» **Task prompt**:
With the pictures left out, copy the listing below exactly.

****

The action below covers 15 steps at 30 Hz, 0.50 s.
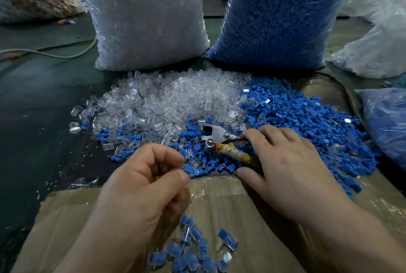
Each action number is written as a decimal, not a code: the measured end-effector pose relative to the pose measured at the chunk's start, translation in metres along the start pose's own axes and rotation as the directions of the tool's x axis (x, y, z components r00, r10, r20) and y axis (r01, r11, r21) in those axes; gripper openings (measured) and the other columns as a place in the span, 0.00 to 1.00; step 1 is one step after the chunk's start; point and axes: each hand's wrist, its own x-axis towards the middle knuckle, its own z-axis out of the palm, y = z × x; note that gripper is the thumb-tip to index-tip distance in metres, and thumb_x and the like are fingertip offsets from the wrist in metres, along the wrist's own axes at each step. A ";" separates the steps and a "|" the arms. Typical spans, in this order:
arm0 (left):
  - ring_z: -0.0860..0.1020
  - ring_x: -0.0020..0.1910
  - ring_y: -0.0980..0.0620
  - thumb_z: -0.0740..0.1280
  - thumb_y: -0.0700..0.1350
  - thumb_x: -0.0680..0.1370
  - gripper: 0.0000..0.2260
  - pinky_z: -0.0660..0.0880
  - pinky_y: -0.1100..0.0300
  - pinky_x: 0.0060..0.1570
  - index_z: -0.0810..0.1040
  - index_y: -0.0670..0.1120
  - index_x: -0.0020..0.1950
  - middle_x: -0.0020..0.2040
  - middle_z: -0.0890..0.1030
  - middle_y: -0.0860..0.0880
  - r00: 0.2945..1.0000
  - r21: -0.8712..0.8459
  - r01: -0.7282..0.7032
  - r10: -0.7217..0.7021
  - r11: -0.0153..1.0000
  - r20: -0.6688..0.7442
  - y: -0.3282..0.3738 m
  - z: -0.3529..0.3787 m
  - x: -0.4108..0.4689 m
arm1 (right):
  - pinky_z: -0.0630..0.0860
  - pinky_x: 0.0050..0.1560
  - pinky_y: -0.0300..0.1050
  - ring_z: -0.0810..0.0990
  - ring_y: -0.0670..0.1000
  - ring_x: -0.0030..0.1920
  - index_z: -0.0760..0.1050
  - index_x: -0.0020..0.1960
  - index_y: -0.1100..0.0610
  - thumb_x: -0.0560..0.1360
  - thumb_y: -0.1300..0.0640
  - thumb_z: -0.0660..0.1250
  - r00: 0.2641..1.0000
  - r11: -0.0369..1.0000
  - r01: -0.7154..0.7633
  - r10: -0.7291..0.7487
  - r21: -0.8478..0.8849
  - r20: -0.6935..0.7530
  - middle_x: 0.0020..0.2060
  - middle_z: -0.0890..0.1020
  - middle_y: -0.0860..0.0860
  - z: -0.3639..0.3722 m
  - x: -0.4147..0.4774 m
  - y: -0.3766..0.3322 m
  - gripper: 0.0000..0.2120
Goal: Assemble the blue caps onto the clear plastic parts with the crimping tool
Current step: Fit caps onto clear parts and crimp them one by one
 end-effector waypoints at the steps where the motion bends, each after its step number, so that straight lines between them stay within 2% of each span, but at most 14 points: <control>1: 0.79 0.27 0.50 0.74 0.53 0.58 0.13 0.76 0.63 0.27 0.83 0.54 0.41 0.30 0.80 0.45 1.000 0.005 0.005 -0.005 1.000 -0.001 0.000 0.000 0.000 | 0.62 0.68 0.53 0.61 0.52 0.69 0.49 0.75 0.44 0.73 0.30 0.52 1.000 1.000 0.006 -0.006 -0.011 0.000 0.70 0.65 0.46 0.000 0.002 0.001 0.35; 5: 0.78 0.26 0.50 0.74 0.44 0.64 0.08 0.75 0.63 0.26 0.83 0.53 0.41 0.30 0.80 0.45 1.000 -0.018 0.017 -0.017 1.000 -0.006 0.000 0.002 0.001 | 0.65 0.63 0.52 0.65 0.52 0.63 0.56 0.73 0.44 0.73 0.31 0.55 0.999 0.999 0.028 -0.029 -0.021 -0.020 0.63 0.72 0.44 0.001 0.009 0.001 0.33; 8: 0.79 0.27 0.50 0.73 0.48 0.60 0.11 0.76 0.63 0.26 0.84 0.53 0.42 0.31 0.81 0.46 1.000 -0.024 0.006 -0.006 1.000 -0.010 0.001 0.002 0.001 | 0.65 0.58 0.51 0.66 0.51 0.56 0.63 0.69 0.44 0.73 0.36 0.58 0.997 1.000 0.017 -0.016 0.010 -0.070 0.55 0.75 0.44 -0.002 0.010 0.002 0.27; 10: 0.79 0.28 0.51 0.73 0.48 0.60 0.11 0.76 0.63 0.26 0.84 0.53 0.41 0.31 0.81 0.47 0.999 -0.031 -0.018 0.017 0.999 -0.035 0.000 0.001 0.002 | 0.65 0.55 0.50 0.66 0.49 0.53 0.63 0.67 0.43 0.72 0.36 0.57 0.993 0.997 0.003 0.006 0.079 -0.116 0.51 0.73 0.43 -0.007 0.007 0.003 0.26; 13: 0.79 0.28 0.51 0.73 0.46 0.64 0.08 0.76 0.63 0.26 0.84 0.53 0.42 0.31 0.81 0.46 0.995 -0.003 -0.059 0.058 0.998 -0.077 -0.003 -0.001 0.005 | 0.65 0.48 0.39 0.66 0.41 0.49 0.59 0.63 0.39 0.69 0.35 0.53 0.986 0.964 0.073 -0.032 0.255 -0.164 0.47 0.69 0.36 -0.016 -0.002 -0.001 0.23; 15: 0.78 0.27 0.51 0.73 0.42 0.68 0.07 0.75 0.63 0.26 0.83 0.53 0.42 0.31 0.81 0.45 0.992 -0.014 -0.072 0.070 0.997 -0.103 -0.004 -0.002 0.006 | 0.62 0.43 0.31 0.69 0.37 0.49 0.62 0.58 0.37 0.69 0.36 0.54 0.981 0.937 0.158 -0.113 0.310 -0.158 0.44 0.69 0.33 -0.019 -0.012 -0.010 0.19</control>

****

» **Exercise result**:
The action below covers 15 steps at 30 Hz, 0.50 s.
Each action number is written as a decimal, not a code: the measured end-effector pose relative to the pose measured at the chunk's start, translation in metres along the start pose's own axes and rotation as the directions of the tool's x axis (x, y, z components r00, r10, r20) and y axis (r01, r11, r21) in those axes; gripper openings (measured) and the other columns as a place in the span, 0.00 to 1.00; step 1 is one step after the chunk's start; point and axes: each hand's wrist, its own x-axis towards the middle knuckle, its own z-axis out of the palm, y = z × x; note that gripper is the thumb-tip to index-tip distance in metres, and thumb_x and the like are fingertip offsets from the wrist in metres, along the wrist's own axes at each step. A ";" separates the steps and a "|" the arms. Typical spans, in this order:
arm0 (left):
  - ring_z: -0.0860..0.1020
  - ring_x: -0.0020..0.1910
  - ring_y: -0.0980..0.0620
  - thumb_z: -0.0740..0.1280
  - thumb_y: -0.0700..0.1350
  - thumb_x: -0.0680..0.1370
  - gripper: 0.0000..0.2260
  - pinky_z: -0.0660..0.0880
  - pinky_y: -0.1100..0.0300
  - pinky_x: 0.0060..0.1570
  - index_z: -0.0810..0.1040
  - index_y: -0.0670..0.1120
  - index_x: -0.0020..0.1950
  - middle_x: -0.0020..0.2040
  - middle_z: -0.0890..0.1030
  - middle_y: -0.0860..0.0880
  - r00: 0.2945..1.0000
  - r21: -0.8712..0.8459
  - r01: -0.7282..0.7032
  - r10: -0.7217..0.7021
  - r11: -0.0153..1.0000
  - r20: -0.6688..0.7442
  - y: -0.3282..0.3738 m
  - z: -0.3529..0.3787 m
  - x: -0.4108..0.4689 m
arm1 (right):
  - pinky_z: -0.0630..0.0860
  - pinky_x: 0.0050..0.1560
  - pinky_y: -0.0300..0.1050
  - ring_z: -0.0810..0.0990
  - ring_y: -0.0670..0.1000
  - ring_x: -0.0030..0.1920
  - index_z: -0.0760..0.1050
  - index_x: -0.0020..0.1960
  - index_y: -0.1100..0.0610
  - thumb_x: -0.0560..0.1360
  - thumb_y: -0.1300..0.0640
  - thumb_z: -0.0660..0.1250
  - r00: 0.2641..1.0000
  - r11: -0.0369..1.0000
  - r01: -0.7154..0.7633
  - r10: -0.7291..0.7487
  - r21: -0.8478..0.8849
  - r20: -0.6935..0.7530
  - middle_x: 0.0020..0.2060
  - middle_z: -0.0890..0.1020
  - middle_y: -0.0860..0.0860
  - z: -0.3639..0.3722 m
  - x: -0.4147..0.4774 m
  - y: -0.3766..0.3322 m
  - gripper: 0.0000..0.2120
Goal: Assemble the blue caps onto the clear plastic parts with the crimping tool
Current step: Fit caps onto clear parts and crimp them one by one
 end-effector waypoints at the steps where the motion bends, each after its step number, so that straight lines between them stay within 2% of each span, but at most 14 points: <control>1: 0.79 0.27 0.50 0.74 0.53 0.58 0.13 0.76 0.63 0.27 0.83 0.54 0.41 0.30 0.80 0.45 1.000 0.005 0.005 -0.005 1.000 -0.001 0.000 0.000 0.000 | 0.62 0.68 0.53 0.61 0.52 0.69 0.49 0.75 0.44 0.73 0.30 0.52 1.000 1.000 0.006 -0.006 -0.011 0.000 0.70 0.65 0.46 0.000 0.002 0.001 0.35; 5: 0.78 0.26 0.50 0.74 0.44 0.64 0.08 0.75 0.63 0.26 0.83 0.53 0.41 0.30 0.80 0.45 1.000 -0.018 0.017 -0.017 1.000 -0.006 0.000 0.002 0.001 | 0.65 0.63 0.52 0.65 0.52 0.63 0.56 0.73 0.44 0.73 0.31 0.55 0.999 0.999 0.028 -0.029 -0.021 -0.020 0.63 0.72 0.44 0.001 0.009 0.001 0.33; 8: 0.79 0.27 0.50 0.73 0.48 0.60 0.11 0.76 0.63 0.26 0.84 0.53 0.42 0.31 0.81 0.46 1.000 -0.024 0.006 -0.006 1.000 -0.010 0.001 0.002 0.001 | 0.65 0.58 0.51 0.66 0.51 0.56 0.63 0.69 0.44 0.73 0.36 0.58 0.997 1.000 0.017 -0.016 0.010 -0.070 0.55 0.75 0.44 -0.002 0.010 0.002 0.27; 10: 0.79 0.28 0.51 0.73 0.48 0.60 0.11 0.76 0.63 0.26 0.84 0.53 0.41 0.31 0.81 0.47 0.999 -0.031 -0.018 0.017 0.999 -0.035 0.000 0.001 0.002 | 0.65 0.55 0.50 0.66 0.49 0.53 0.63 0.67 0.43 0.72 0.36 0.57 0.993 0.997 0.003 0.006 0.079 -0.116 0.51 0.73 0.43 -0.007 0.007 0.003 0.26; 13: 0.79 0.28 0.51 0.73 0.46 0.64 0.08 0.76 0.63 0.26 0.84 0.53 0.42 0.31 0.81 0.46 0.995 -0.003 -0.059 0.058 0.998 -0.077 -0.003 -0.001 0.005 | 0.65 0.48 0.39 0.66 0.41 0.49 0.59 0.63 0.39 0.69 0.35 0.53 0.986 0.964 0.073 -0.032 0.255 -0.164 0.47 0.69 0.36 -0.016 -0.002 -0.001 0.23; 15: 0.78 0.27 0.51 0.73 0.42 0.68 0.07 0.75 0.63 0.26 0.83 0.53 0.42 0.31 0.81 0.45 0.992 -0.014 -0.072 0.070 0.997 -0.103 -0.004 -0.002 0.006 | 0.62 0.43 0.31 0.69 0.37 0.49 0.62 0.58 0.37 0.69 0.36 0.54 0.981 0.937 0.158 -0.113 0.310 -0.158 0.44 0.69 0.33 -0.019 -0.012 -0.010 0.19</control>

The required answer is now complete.